→ **PROBLEM STATEMENT**
Which lines run from the one containing "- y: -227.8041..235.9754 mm" to the end of the material below? Retype exactly those, both ends included, and nothing else.

→ **DATASET SECTION**

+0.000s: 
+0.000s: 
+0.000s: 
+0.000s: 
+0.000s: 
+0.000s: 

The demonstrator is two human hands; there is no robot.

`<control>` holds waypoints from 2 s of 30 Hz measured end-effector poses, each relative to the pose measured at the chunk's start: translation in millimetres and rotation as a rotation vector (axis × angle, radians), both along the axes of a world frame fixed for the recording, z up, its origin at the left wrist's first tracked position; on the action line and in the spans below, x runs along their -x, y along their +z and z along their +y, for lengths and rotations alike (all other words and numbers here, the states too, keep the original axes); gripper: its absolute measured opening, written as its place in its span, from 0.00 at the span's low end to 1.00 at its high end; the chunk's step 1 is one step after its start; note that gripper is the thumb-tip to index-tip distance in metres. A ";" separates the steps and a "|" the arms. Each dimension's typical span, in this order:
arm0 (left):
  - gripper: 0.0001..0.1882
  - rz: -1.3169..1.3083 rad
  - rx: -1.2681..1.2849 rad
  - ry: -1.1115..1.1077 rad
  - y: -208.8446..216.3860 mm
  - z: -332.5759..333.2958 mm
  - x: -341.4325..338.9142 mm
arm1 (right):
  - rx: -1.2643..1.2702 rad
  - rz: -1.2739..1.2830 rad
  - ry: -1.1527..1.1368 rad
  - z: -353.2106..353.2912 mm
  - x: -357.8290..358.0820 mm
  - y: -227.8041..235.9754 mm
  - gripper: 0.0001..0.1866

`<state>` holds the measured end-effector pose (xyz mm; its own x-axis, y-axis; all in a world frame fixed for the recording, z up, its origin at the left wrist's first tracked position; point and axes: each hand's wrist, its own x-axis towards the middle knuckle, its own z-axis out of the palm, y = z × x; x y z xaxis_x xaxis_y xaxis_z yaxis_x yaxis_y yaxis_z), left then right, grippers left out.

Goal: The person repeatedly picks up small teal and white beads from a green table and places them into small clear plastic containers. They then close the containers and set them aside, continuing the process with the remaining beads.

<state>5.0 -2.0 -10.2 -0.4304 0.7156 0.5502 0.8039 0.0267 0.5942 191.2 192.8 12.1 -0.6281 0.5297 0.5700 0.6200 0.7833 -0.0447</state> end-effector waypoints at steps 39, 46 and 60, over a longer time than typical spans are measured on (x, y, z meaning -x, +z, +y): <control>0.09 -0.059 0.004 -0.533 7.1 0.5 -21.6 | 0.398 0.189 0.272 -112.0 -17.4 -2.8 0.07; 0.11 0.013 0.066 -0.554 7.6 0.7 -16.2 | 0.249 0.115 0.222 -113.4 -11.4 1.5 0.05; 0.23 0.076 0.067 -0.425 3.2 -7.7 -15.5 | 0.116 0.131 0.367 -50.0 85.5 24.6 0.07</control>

→ **EXERCISE OUTPUT**
  - y: -227.8041..235.9754 mm
  - gripper: 0.0001..0.1866

`<state>` holds the measured end-effector pose (xyz mm; its own x-axis, y-axis; all in a world frame fixed for the recording, z up, its origin at the left wrist's first tracked position; point and axes: each hand's wrist, its own x-axis towards the middle knuckle, its own z-axis out of the palm, y = z × x; x y z xaxis_x xaxis_y xaxis_z yaxis_x yaxis_y yaxis_z), left then right, grippers left out.

Goal: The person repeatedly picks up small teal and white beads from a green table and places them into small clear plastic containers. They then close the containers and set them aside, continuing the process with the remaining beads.

<state>5.0 -2.0 -10.2 -0.4304 0.7156 0.5502 0.8039 0.0267 0.5942 191.2 192.8 12.1 -0.6281 0.5297 0.5700 0.6200 0.7833 -0.0447</state> end-effector waypoints at steps 39, 46 and 60, over a longer time than typical spans are measured on (x, y, z meaning -x, +z, +y): <control>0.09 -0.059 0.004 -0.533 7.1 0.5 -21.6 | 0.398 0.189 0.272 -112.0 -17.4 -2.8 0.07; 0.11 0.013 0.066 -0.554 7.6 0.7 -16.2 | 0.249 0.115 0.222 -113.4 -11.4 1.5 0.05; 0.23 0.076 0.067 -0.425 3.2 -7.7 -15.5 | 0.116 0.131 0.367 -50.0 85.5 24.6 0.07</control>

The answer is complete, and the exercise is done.